4. PART FOUR: Motivation, Meaning and the Key Question: Why?

5. PART FIVE: Missing Ingredients - What made Final Fantasy & Disney a Perfect Match?

6. PART SIX: Dreaming of the Future, Neglecting the Present

My whole journey began the day I lost her. And every time I find her…she slips away again. I thought we’d finally be together.  – Sora, Kingdom Hearts II

When I first saw the original Kingdom Hearts on a store shelf, my reaction was something along the lines of “well, that sounds stupid”. What could Disney films possibly have in common with the Final Fantasy series? Why bring these seemingly incompatible franchises together? But it turned out the fusion worked perfectly. Even as a child, I was amazed by how well Tetsuya Nomura and his team were able to weave all of these disparate Disney worlds into a cohesive whole, that somehow never felt disjointed, and I genuinely cared about.

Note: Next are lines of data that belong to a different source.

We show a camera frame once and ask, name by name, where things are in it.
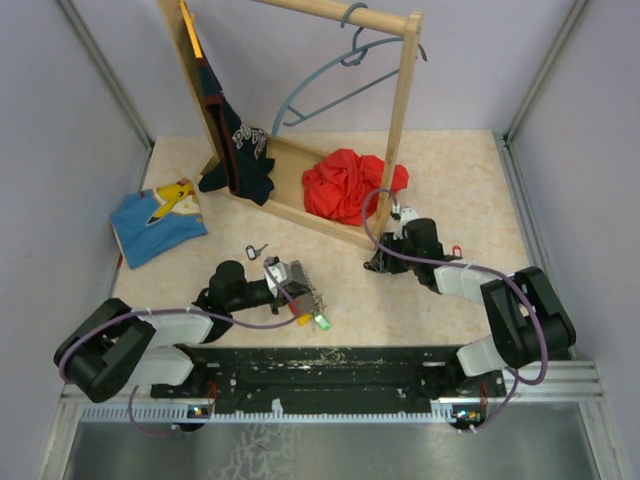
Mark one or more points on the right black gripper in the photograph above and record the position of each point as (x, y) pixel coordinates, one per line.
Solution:
(385, 262)

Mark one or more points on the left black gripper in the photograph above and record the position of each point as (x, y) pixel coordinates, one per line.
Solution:
(278, 301)

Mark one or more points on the grey key organiser plate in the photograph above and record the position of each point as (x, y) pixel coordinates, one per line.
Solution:
(309, 300)

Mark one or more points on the key with green tag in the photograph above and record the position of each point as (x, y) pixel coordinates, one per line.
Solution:
(321, 321)

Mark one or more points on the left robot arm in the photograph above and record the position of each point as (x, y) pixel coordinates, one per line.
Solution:
(118, 347)

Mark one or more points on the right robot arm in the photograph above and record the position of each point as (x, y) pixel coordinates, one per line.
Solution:
(527, 320)

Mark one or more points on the key with grey tag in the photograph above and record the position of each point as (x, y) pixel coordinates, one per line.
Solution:
(253, 253)

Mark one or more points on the red crumpled cloth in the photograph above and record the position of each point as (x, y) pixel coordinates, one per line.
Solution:
(336, 188)

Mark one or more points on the blue Pikachu shirt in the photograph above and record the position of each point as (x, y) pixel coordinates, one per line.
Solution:
(153, 221)

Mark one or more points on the navy blue shirt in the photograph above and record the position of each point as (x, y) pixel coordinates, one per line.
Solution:
(243, 165)

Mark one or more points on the wooden clothes rack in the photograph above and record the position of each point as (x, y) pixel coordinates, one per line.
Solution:
(293, 157)

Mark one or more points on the teal plastic hanger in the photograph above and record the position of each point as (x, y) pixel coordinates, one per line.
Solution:
(289, 116)

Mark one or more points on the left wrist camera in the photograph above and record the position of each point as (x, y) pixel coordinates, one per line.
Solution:
(277, 274)

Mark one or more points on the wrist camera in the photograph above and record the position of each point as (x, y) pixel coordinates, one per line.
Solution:
(402, 215)
(277, 274)

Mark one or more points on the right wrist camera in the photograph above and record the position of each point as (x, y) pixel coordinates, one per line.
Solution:
(402, 215)

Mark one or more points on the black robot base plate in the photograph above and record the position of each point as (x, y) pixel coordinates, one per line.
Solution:
(337, 380)

Ever since that first game, I’ve been trying to identify what it is that unified these two styles of storytelling – the Disney fairytale with the SquareSoft RPG. And in writing this essay, I finally realised; the secret ingredient, the unifying thread that both franchises had in common, was love. Romance is at the core of almost every classic Disney film, and every Final Fantasy from IV to X was in some way a love story. Seemingly the developers of the original Kingdom Hearts realised this too.

While most people think of friendship as the core message of the series, romantic love was a key pillar of the ‘original trilogy’ (Kingdom Hearts I, Chain of Memories, and II). Sora and Kairi’s relationship is a driving force for the whole narrative (as well as their own personal motivations), while Riku adds an interesting wrinkle, forming a sort of love triangle - with the two boys constantly jostling for Kairi’s affections (despite her only seeming to have eyes for Sora).

But it’s not just the *concept* of romance that unifies the two franchises; a more tangible link is established through the game’s use of iconic Disney couples: Tarzan and Jane, Aladdin and Jasmine, Peter and Wendy, Jack and Sally, Mickey and Minnie, and Belle and the Beast – all of which are used, in varying degrees, to mirror Sora’s own struggle and desire to save Kairi. In a way, the first Kingdom Hearts is about how far someone will go to save the person they hold most dear - culminating in Riku's descent into darkness to find Kairi, and Sora's self-sacrifice to restore her heart.

Romance proved an effective theme and focus to unify Disney and Final Fantasy’s contrasting approaches to storytelling, and this remains true in both Chain of Memories and Kingdom Hearts II. It’s also likely the reason that all of these games begin and end with one of Utada Hikaru’s love songs.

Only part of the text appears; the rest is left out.